Category: Federal Forum Posters
Purpose: The purpose of this study was to determine the effectiveness of a coordinated, intensive, programmed and structured pharmaceutical intervention, based on pharmaceutical care concepts: capacity, motivation and opportunity (CMO model) to reduce the percentage of readmission in HIV patients who are at high risk of hospital readmission.

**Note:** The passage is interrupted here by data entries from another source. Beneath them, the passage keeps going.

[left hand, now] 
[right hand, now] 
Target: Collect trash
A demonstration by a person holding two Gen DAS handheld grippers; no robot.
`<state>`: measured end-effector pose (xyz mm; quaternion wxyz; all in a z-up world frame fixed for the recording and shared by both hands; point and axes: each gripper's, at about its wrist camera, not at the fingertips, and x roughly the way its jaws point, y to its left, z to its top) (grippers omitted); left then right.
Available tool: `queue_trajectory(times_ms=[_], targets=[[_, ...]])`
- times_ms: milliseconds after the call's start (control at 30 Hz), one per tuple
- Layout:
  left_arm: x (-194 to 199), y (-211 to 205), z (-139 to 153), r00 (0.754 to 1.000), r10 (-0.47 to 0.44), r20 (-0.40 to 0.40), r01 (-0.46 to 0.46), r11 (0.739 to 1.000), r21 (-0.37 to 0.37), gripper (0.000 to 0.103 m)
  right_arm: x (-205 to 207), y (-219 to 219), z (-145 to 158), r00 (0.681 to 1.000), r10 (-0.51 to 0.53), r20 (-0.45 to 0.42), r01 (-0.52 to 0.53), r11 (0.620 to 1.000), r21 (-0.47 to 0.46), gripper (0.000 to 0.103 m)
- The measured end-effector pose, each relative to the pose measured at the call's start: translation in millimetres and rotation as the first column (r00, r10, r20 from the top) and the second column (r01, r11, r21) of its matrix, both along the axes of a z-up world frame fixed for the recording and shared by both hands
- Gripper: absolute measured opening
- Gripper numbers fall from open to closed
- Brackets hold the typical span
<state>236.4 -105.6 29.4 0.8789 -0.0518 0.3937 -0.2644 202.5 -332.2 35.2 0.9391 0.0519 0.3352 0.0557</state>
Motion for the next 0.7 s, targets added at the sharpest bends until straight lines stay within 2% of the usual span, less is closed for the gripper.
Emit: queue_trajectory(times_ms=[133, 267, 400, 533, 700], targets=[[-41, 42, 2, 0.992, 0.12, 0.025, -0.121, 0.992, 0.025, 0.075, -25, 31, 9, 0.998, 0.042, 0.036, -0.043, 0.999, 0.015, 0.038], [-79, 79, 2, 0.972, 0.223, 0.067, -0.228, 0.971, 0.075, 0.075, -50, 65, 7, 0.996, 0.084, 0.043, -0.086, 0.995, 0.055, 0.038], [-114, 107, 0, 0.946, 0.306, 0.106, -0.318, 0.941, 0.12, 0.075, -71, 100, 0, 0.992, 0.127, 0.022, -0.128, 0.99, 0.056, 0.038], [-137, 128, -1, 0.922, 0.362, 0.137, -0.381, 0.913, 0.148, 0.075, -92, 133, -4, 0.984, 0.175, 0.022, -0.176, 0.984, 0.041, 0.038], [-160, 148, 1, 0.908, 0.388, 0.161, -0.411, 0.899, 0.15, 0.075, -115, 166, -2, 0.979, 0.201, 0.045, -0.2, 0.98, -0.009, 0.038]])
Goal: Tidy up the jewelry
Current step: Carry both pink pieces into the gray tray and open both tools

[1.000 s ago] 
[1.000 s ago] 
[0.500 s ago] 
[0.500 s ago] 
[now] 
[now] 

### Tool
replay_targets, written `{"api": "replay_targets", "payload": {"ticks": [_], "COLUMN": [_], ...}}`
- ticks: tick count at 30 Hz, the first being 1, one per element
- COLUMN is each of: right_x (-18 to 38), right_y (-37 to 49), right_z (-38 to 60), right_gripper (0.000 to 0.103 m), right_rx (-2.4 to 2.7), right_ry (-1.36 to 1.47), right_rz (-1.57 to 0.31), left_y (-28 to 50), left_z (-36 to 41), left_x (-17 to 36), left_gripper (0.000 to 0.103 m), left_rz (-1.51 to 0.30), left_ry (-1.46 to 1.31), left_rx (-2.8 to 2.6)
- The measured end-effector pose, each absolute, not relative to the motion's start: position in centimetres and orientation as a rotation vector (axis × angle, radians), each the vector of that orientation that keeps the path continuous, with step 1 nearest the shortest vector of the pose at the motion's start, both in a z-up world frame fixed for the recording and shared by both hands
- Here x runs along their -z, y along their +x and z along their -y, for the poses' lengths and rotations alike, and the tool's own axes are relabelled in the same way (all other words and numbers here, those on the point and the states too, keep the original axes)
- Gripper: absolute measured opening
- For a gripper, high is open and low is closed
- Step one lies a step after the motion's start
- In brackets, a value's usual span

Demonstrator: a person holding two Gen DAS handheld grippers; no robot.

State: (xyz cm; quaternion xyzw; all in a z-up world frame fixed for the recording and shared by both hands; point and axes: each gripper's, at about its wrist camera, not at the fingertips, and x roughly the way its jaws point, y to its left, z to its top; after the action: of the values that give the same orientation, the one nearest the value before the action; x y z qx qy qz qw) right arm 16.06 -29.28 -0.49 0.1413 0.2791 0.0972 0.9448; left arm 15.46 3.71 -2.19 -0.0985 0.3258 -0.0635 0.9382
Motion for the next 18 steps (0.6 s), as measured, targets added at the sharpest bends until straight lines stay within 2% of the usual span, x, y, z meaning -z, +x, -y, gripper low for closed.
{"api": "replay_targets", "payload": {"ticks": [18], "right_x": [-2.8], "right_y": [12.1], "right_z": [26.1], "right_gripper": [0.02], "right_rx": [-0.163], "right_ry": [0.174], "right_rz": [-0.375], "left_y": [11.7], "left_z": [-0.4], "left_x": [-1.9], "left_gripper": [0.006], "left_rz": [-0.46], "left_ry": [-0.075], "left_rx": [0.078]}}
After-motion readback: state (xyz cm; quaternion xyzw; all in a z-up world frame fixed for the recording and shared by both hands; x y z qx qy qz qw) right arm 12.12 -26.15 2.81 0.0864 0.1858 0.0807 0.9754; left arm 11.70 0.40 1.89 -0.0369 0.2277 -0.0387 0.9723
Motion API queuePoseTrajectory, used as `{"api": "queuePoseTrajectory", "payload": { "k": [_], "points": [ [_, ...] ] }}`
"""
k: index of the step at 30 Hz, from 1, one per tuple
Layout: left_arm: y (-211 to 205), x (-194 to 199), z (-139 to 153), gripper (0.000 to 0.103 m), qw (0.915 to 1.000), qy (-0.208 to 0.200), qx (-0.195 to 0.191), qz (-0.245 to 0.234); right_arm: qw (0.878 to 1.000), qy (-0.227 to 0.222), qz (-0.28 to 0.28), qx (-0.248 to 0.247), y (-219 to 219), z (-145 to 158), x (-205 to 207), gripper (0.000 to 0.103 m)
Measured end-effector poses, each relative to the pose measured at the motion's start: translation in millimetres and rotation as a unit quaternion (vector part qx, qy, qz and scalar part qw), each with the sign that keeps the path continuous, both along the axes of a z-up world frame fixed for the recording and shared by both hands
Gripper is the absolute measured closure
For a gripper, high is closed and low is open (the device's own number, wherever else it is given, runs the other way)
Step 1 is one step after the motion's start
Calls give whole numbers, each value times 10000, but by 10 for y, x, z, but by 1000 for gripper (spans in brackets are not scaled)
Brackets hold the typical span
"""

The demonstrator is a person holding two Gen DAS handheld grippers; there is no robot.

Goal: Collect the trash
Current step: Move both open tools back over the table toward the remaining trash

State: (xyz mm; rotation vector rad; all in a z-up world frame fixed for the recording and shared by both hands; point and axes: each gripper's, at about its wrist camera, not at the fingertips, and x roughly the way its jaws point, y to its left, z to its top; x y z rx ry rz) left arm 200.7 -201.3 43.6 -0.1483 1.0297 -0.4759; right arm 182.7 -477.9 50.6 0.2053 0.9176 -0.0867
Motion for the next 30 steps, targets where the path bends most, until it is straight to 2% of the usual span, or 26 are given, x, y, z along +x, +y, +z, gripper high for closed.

Methods: Prospective, randomized, single-center study of a structured health intervention with HIV+ patients who were admitted to hospital between mar/2017 and mar/2018. Patients were eligible if they were over 18 years of age, had been taking antiretroviral treatment for more than six months, had signed the informed consent and had a high risk of readmission. The risk of readmission was calculated with published tools (Montes-Escalante et.al EJHP-2016). The selected patients were randomized 1:1 to a control group (usual pharmaceutical care) or intervention group (intensive pharmaceutical care based on CMO model). This model consisted of stratification of patients according to risk-stratified model for pharmaceutical care in HIV-patients of Spanish-Society-of-Hospital-Pharmacy; motivacional interviews to improve adherence, complexity, cardiovascular risk and lifestyle habits; and the use of new technologies. The primary end point was the percentage of readmission at one year of follow-up in each of the groups. Other secondary objectives included the following: percentage of patients who increased adherence to HIV and non-HIV treatments and who achieved optimal virological control; absolute mean reduction in the Medication-Regimen-Complexity-Index (MRCI) and in cardiovascular risk (COMVIH-COR); rates of patients who stopped smoking, alcohol and drugs. To compare whether there were measurable differences in the main numerical variables between the intervention/control groups, the Student t-tes was calculated. In the case of qualitative variables, Pearson´s-X2-test (for independent samples) and McNemar-test (for dependent samples) was used.
Results: A total of 39 patients were included in the study. Of which 23 patients completed follow-up study (14 in the intervention group and 9 in the control group). Of the patients who did not complete follow-up study, 4 were lost to follow-up (all in the control group), and 12 died (6 in the intervention group and 6 in the control group). In all, 82,60% were male, with a mean age of 55,19 ± 11,00 years. Baseline characteristics of the study population were similar for both groups. Regarding the main outcome, in the intervention group, 21,43% (n=3) of patients were readmission at one year of follow-up versus 66,66% (n=6) in the control group (p=0,042). In the intervention group, the percentage of patients who increased adherence to HIV and non-HIV treatments was 42,85% (p=0,031) while it worsened in the control group; the percentage of patients who achieved optima virological increased by 21,42% (p=0,250) while it worsened in the control group. The mean decrease in absolute in the MRCI was 1,57 points for the intervention groups while it worsened in the control groups; 1,43 versus 1,11 for cardiovascular risk. In the intervention group 7,14% of patients were stopped smoking and 7,14% stopped alcohol.
Conclusions: A tailored pharmaceutical care based on risk stratification, motivational interviewing, and new technologies might lead to reduce readmission hospital and improved health outcomes in HIV+ patients at high risk of hospital readmission.